▶ _ACTIVITY_: The required output is a copy of each line in the material below that includes "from".

▶ _INFORMATION SUPPLIED_:

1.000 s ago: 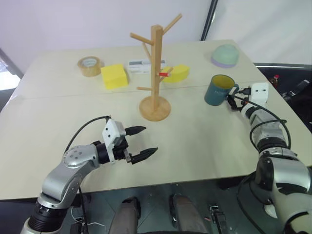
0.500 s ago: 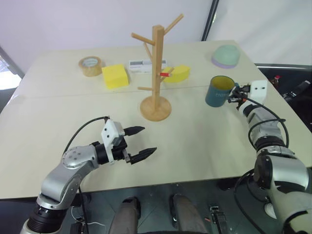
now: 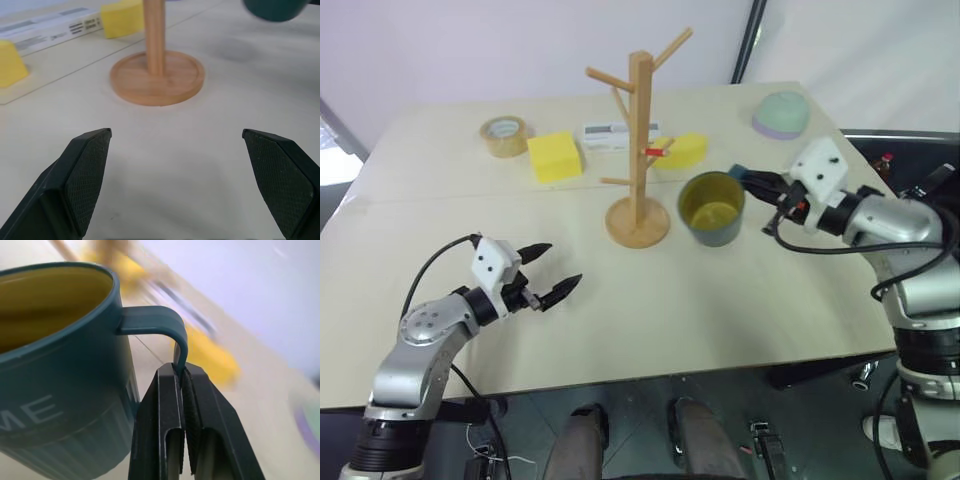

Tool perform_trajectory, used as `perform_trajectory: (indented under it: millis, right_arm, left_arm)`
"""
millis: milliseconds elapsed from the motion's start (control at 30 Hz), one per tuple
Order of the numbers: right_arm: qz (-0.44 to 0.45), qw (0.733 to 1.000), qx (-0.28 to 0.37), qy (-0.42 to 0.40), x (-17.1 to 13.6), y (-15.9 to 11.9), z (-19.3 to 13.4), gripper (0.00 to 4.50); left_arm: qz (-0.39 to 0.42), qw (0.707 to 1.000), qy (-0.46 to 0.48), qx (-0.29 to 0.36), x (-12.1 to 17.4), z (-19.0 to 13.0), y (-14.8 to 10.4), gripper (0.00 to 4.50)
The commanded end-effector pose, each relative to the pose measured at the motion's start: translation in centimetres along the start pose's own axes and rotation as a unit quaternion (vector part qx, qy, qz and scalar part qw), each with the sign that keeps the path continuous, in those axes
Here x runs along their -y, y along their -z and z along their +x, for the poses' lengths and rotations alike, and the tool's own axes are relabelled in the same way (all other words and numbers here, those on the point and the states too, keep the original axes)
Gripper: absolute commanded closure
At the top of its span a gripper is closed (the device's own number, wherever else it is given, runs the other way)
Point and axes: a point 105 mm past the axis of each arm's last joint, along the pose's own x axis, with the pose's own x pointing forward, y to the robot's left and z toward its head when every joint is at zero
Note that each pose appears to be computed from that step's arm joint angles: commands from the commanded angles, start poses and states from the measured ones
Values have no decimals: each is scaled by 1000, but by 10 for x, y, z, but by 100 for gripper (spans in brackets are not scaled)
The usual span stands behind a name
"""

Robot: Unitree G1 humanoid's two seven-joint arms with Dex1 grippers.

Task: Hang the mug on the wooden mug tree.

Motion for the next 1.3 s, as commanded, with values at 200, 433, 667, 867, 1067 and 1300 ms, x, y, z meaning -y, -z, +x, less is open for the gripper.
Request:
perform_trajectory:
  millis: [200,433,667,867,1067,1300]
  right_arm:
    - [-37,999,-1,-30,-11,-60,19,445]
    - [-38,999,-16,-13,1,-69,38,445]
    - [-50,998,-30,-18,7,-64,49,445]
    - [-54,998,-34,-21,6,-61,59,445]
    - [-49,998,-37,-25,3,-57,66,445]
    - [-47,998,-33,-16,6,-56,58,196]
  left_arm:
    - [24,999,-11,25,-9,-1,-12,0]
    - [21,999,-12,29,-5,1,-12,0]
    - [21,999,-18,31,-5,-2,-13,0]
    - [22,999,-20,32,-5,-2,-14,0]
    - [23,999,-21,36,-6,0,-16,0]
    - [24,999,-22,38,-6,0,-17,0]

▶ _EXERCISE RESPONSE_:
millis: milliseconds elapsed from the motion's start (control at 30 Hz), one per tuple
Note that each pose appears to be computed from that step's arm joint angles: commands from the commanded angles, start poses and states from the measured ones

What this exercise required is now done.